### WHAT YOU WILL DO
Starting at the top of the records below and ending with the line that contains "Should you be willing to segment the light", print each line exactly as written, skipping the pictures.

### RECORDS TO PROCESS
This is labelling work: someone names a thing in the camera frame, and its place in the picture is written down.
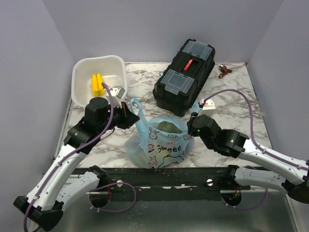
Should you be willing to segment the light blue plastic bag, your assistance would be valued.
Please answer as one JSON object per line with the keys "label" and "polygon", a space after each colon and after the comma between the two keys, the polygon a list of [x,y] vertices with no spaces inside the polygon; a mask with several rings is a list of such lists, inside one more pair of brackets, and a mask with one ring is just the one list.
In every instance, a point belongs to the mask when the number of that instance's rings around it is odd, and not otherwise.
{"label": "light blue plastic bag", "polygon": [[[174,116],[155,117],[147,120],[137,98],[130,101],[134,113],[138,107],[140,120],[135,123],[137,132],[125,143],[126,155],[136,166],[146,169],[159,169],[184,161],[192,151],[195,140],[188,134],[184,120]],[[167,121],[175,124],[182,133],[166,133],[158,129],[158,124]]]}

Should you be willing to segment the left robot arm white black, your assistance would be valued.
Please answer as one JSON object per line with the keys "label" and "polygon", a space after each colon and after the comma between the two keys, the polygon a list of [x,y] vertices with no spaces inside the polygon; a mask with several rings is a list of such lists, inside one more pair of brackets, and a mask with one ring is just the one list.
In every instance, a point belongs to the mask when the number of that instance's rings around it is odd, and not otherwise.
{"label": "left robot arm white black", "polygon": [[105,98],[96,97],[85,107],[84,116],[69,129],[57,158],[36,187],[26,196],[18,196],[14,206],[24,213],[24,230],[30,219],[46,232],[61,220],[64,211],[85,193],[108,190],[112,182],[108,173],[94,165],[82,178],[64,186],[75,168],[98,144],[102,135],[111,129],[129,129],[139,117],[131,112],[125,102],[115,105]]}

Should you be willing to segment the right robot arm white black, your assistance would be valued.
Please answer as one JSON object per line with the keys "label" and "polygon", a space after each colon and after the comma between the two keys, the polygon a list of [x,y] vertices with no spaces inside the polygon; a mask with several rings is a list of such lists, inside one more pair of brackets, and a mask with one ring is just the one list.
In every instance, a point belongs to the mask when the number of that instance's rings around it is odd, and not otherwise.
{"label": "right robot arm white black", "polygon": [[227,189],[236,186],[259,186],[282,191],[300,203],[309,202],[309,163],[289,157],[273,149],[259,145],[252,138],[236,130],[221,129],[207,116],[192,113],[187,122],[188,133],[199,137],[207,149],[222,156],[243,159],[255,163],[263,170],[235,168],[222,177]]}

### THE ANSWER
This is labelling work: someone names a thing in the camera frame, and its place in the picture is written down.
Should you be willing to segment the light blue plastic bag, your assistance would be valued.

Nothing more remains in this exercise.